# WHAT NEEDS TO BE DONE:
Leave out the images and return all the data word for word.

[Records from a data source]
--------------------------------------------------

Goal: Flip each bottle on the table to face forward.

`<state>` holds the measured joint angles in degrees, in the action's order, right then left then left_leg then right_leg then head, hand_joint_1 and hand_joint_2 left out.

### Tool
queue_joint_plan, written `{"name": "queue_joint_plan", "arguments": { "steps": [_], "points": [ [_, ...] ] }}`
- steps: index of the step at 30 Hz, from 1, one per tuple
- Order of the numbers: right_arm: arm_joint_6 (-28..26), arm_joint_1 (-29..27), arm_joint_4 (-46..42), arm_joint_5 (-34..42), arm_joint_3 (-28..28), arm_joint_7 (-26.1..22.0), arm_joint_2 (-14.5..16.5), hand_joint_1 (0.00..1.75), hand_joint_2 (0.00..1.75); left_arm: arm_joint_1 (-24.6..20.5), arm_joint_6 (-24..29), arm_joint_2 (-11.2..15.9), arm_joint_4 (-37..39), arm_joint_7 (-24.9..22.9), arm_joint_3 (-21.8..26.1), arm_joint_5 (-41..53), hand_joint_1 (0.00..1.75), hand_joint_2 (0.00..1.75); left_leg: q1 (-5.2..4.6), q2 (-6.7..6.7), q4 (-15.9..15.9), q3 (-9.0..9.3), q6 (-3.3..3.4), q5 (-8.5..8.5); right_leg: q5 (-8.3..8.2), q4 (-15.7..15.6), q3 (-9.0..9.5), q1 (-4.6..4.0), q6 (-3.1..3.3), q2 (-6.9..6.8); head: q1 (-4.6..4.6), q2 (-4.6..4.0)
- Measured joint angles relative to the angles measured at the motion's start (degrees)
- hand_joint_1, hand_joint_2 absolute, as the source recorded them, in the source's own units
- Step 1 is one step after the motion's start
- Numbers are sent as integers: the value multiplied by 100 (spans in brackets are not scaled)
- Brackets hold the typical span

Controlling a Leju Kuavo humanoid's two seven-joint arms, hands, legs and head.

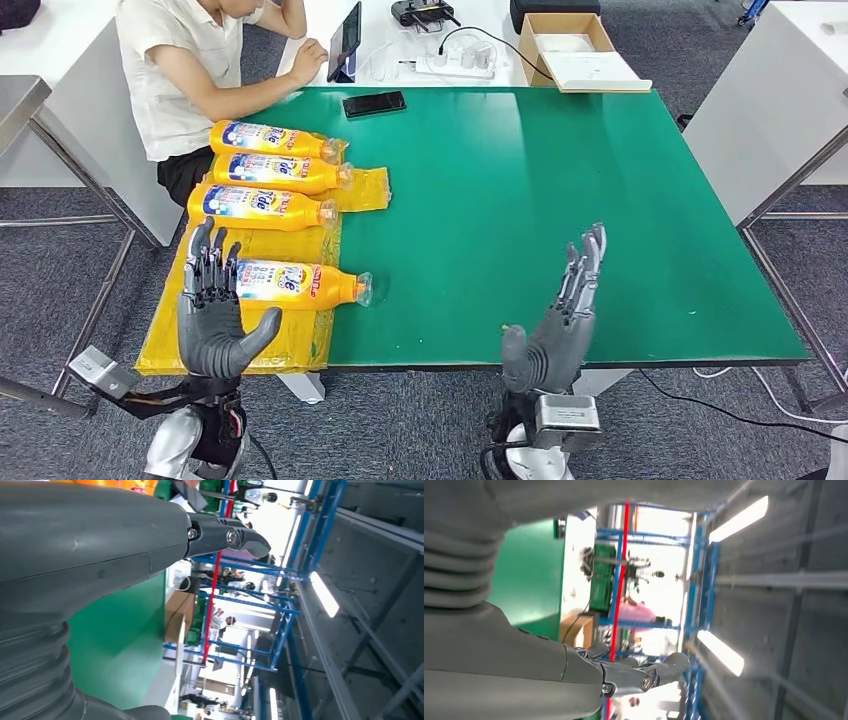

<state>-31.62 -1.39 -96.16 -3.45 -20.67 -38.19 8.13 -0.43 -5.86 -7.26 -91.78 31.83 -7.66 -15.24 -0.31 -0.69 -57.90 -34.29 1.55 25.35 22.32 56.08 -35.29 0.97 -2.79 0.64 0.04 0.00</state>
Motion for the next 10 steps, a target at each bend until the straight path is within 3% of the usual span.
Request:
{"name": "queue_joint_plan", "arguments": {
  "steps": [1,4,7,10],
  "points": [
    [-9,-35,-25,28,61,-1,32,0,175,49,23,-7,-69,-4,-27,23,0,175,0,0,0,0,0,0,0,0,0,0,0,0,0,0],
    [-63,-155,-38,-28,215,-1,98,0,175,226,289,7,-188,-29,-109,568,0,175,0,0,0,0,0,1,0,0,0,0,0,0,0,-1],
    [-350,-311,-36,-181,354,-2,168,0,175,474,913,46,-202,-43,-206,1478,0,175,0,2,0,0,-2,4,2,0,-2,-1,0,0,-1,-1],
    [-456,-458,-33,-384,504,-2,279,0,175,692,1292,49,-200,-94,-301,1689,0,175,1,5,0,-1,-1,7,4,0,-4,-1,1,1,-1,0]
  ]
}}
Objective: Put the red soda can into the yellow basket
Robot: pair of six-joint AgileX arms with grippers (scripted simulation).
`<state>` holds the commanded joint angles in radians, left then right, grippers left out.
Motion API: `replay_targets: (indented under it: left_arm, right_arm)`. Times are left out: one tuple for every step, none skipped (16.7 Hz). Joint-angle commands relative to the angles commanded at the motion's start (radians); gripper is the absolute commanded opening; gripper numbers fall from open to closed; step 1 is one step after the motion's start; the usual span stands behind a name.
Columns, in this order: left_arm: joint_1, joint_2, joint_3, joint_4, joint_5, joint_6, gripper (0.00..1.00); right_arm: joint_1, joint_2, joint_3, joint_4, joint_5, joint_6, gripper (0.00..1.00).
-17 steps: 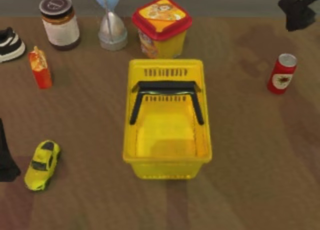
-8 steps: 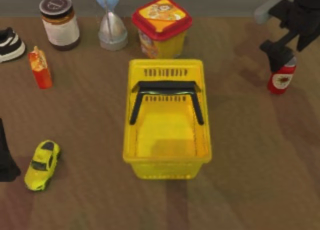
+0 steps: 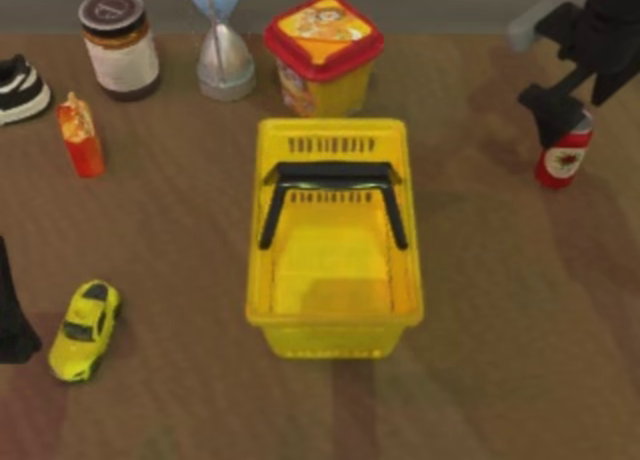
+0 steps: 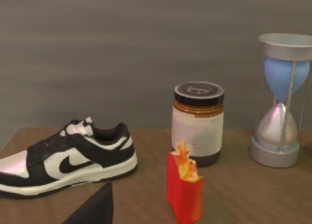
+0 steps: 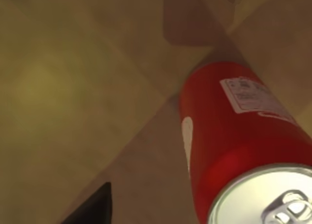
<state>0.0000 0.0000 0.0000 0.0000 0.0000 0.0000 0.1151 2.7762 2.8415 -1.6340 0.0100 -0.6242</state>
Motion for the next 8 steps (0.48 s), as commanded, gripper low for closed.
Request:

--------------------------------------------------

# ANSWER TO THE EXERCISE:
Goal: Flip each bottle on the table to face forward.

`<state>` holds the measured joint angles in degrees, in the action's order, right then left then left_leg then right_leg then head, hand_joint_1 and hand_joint_2 left out.

### Tool
queue_joint_plan, written `{"name": "queue_joint_plan", "arguments": { "steps": [_], "points": [ [_, ...] ] }}`
- steps: index of the step at 30 Hz, from 1, one per tuple
- Order of the numbers: right_arm: arm_joint_6 (-28..26), arm_joint_1 (-29..27), arm_joint_4 (-46..42), arm_joint_5 (-34..42), arm_joint_3 (-28..28), arm_joint_7 (-26.1..22.0), arm_joint_2 (-14.5..16.5), hand_joint_1 (0.00..1.75), hand_joint_2 (0.00..1.75); left_arm: arm_joint_1 (-24.6..20.5), arm_joint_6 (-24..29), arm_joint_2 (-11.2..15.9), arm_joint_4 (-37..39), arm_joint_7 (-24.9..22.9), arm_joint_3 (-21.8..26.1), arm_joint_5 (-41..53), hand_joint_1 (0.00..1.75), hand_joint_2 (0.00..1.75); left_leg: q1 (-5.2..4.6), q2 (-6.7..6.7), q4 (-15.9..15.9), q3 (-9.0..9.3), q6 (-3.3..3.4), q5 (-8.5..8.5); right_leg: q5 (-8.3..8.2), q4 (-15.7..15.6), q3 (-9.0..9.5), q1 (-4.6..4.0), q6 (-3.1..3.3), q2 (-6.9..6.8); head: q1 (-4.6..4.6), q2 (-4.6..4.0)
- Measured joint angles relative to the angles measured at the motion's start (degrees)
- hand_joint_1, hand_joint_2 absolute, as the source recorded them, in the source's own units
- Step 1 is one step after the motion's start
- Numbers are sent as integers: the value multiplied by 100 (spans in brackets are not scaled)
- Brackets hold the typical span

Controlling a Leju Kuavo humanoid's two seven-joint arms, hands, legs and head.


<state>-31.62 -1.39 -96.16 -3.45 -20.67 -38.19 8.13 -0.43 -5.86 -7.26 -91.78 31.83 -7.66 -15.24 -0.31 -0.69 -57.90 -34.29 1.55 25.35 22.32 56.08 -35.29 0.97 -2.79 0.64 0.04 0.00</state>
Motion for the next 10 steps, a target at each bend until the straight path is within 3% of the usual span.
Request:
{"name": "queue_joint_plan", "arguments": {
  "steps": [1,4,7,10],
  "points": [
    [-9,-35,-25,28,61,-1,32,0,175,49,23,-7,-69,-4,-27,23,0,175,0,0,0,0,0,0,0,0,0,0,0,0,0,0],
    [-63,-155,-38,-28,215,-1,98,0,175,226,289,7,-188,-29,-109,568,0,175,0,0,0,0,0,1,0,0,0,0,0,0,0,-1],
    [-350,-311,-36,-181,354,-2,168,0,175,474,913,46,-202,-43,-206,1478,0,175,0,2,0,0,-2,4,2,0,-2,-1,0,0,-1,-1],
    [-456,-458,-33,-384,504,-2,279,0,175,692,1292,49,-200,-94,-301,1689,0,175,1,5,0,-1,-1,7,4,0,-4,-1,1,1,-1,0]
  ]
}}
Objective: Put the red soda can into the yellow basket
Robot: pair of six-joint AgileX arms with grippers (scripted simulation).
`<state>` holds the commanded joint angles in radians, left then right, grippers left out.
Motion API: `replay_targets: (indented under it: left_arm, right_arm)`. Times are left out: one tuple for every step, none skipped (16.7 Hz). Joint-angle commands relative to the angles commanded at the motion's start (radians); gripper is the absolute commanded opening; gripper numbers fall from open to closed; step 1 is one step after the motion's start; the usual span stands behind a name.
Columns, in this order: left_arm: joint_1, joint_2, joint_3, joint_4, joint_5, joint_6, gripper (0.00..1.00); right_arm: joint_1, joint_2, joint_3, joint_4, joint_5, joint_6, gripper (0.00..1.00).
-17 steps: 
-8 steps: 
+0 steps: 
+0 steps: 
+0 steps: 
<state>0.0000 0.0000 0.0000 0.0000 0.0000 0.0000 0.1151 2.7762 2.8415 -1.6340 0.0100 -0.6242</state>
Motion for the next 8 steps (0.48 s), as commanded, gripper low for closed.
Request:

No additional answer is expected.